Thankfully, Boire is president of RMD Engineering, a Saskatoon firm whose expertise ranges from beamlines for the Canada Light Source Synchrotron to industrial processes in potash mining, and a whole lot in between. They’ve worked in uranium, agriculture, and a lot of research and development. His company (which Boire owns with four other partners, all employees) had the expertise and capacity to do something about it. And so they did.
“I got my text from my daughter on March 18. March 24, we had our first prototype built,” Boire said by phone on Dec. 3. Now the Saskatchewan Health Authority (SHA) announced on that December day it would be taking delivery of 100 new ventilators, known as the EUV-SK1, in short order. The first 20 are ready to go out the door, and the company has most of the parts in place to build as many as 1,000 units.
RMD Engineering Inc.’s subsidiary, One Health Medical Technologies, recently received COVID-19 Medical Device Authorization from Health Canada for an in-house designed, developed and manufactured ventilator. Collaborating with the University of Saskatchewan and SHA subject matter experts, RMD Engineering was able to successfully prototype an emergency use ventilator for Health Canada certification.

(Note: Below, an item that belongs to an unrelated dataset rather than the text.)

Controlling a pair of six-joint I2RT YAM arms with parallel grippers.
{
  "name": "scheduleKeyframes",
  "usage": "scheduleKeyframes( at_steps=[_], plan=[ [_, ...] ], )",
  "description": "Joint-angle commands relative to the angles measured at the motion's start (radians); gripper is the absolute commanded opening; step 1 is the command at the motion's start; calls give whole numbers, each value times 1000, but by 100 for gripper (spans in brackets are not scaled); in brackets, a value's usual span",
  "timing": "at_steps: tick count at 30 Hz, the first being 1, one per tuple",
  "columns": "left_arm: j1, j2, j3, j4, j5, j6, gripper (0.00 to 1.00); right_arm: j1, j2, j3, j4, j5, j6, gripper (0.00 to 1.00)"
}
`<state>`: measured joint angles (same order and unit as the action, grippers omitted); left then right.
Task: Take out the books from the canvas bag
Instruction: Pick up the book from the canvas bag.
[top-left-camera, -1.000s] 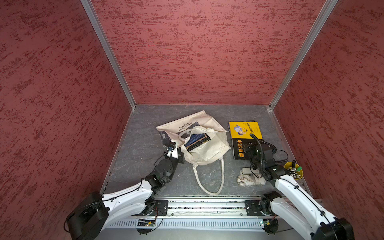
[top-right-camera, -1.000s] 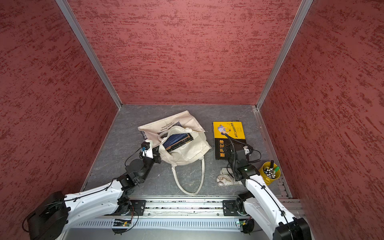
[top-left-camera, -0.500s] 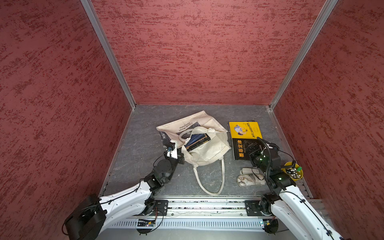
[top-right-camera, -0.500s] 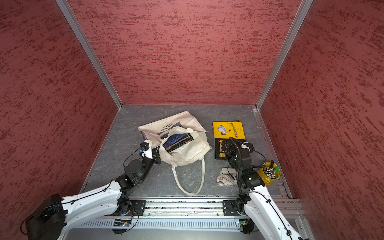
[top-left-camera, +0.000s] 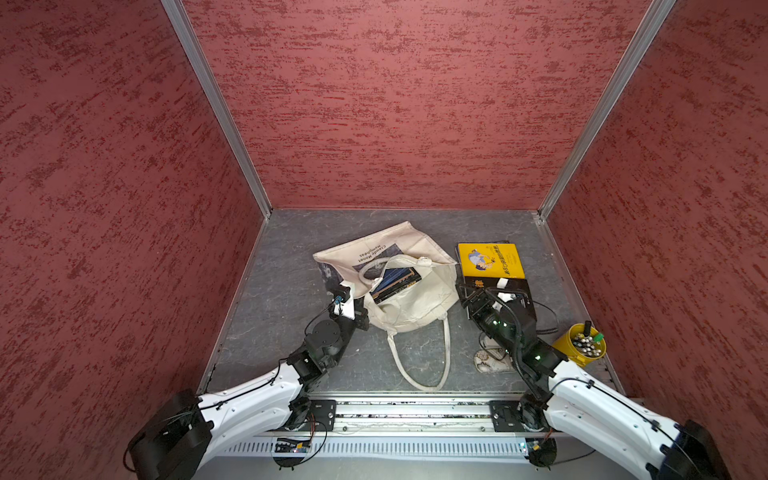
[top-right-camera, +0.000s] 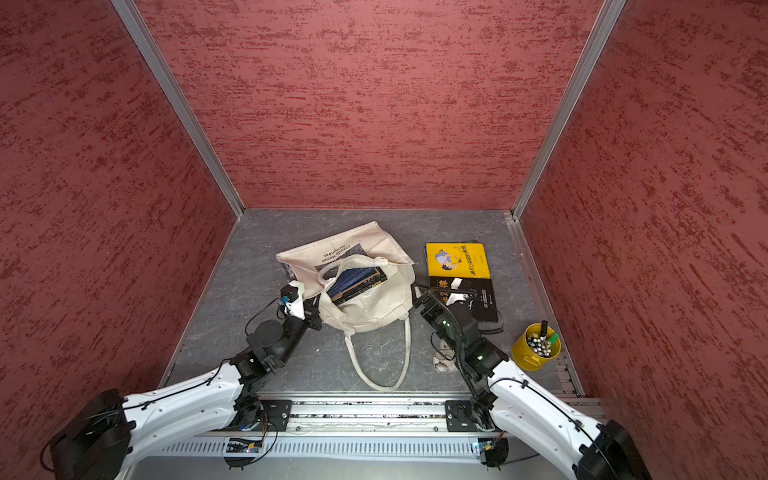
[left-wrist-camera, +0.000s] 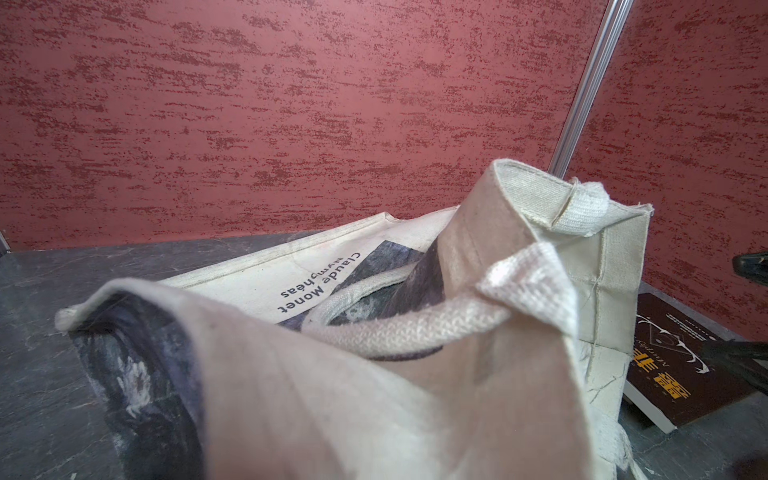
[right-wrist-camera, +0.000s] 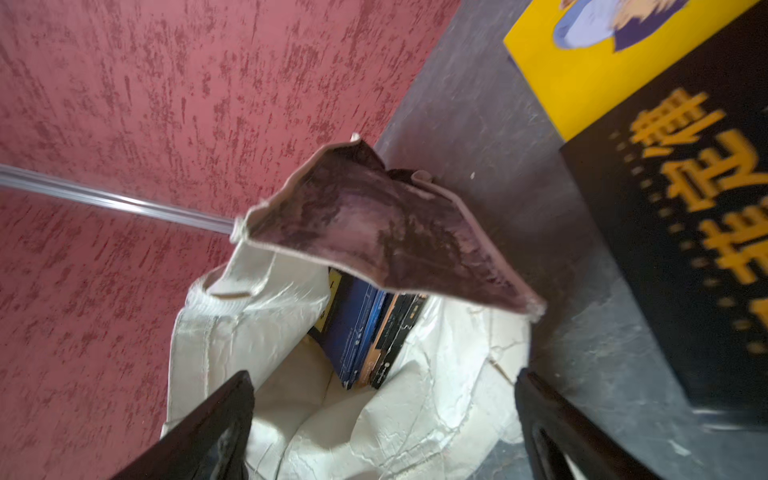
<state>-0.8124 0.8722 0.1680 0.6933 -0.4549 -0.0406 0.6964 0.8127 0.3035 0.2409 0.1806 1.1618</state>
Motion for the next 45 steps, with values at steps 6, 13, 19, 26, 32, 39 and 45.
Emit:
scheduleKeyframes(
  at_steps=[6,13,19,26,32,39,45],
  plan=[
    [0,9,-3,91,28,-9,0,167,222,21,268,129,15,99],
    [0,7,-3,92,25,-10,0,229,364,18,421,130,28,99],
    [1,6,-3,93,22,-11,0,279,453,48,456,143,33,99],
    [0,-32,-14,85,21,-12,0,304,589,82,529,132,67,94],
    [0,-32,-17,93,36,-16,0,307,717,172,545,135,59,82],
    [0,-50,-31,109,57,-21,0,302,854,295,529,146,73,73],
    [-1,-54,-37,118,76,-21,0,279,960,398,545,133,59,68]
  ],
)
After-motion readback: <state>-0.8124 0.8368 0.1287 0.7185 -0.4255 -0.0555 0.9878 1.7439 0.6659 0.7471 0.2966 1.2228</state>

According to a Ministry of Health press release on Dec. 3, there are currently approximately 650 ventilators available in Saskatchewan’s health system, enough to meet the need. They range from high-end critical care type ventilators to more basic sub-acute ventilators. The SHA’s purchase from RMD will increase that number to about 750.
But getting from a text to a prototype for an approved ventilator wasn’t easy, nor was it quick process.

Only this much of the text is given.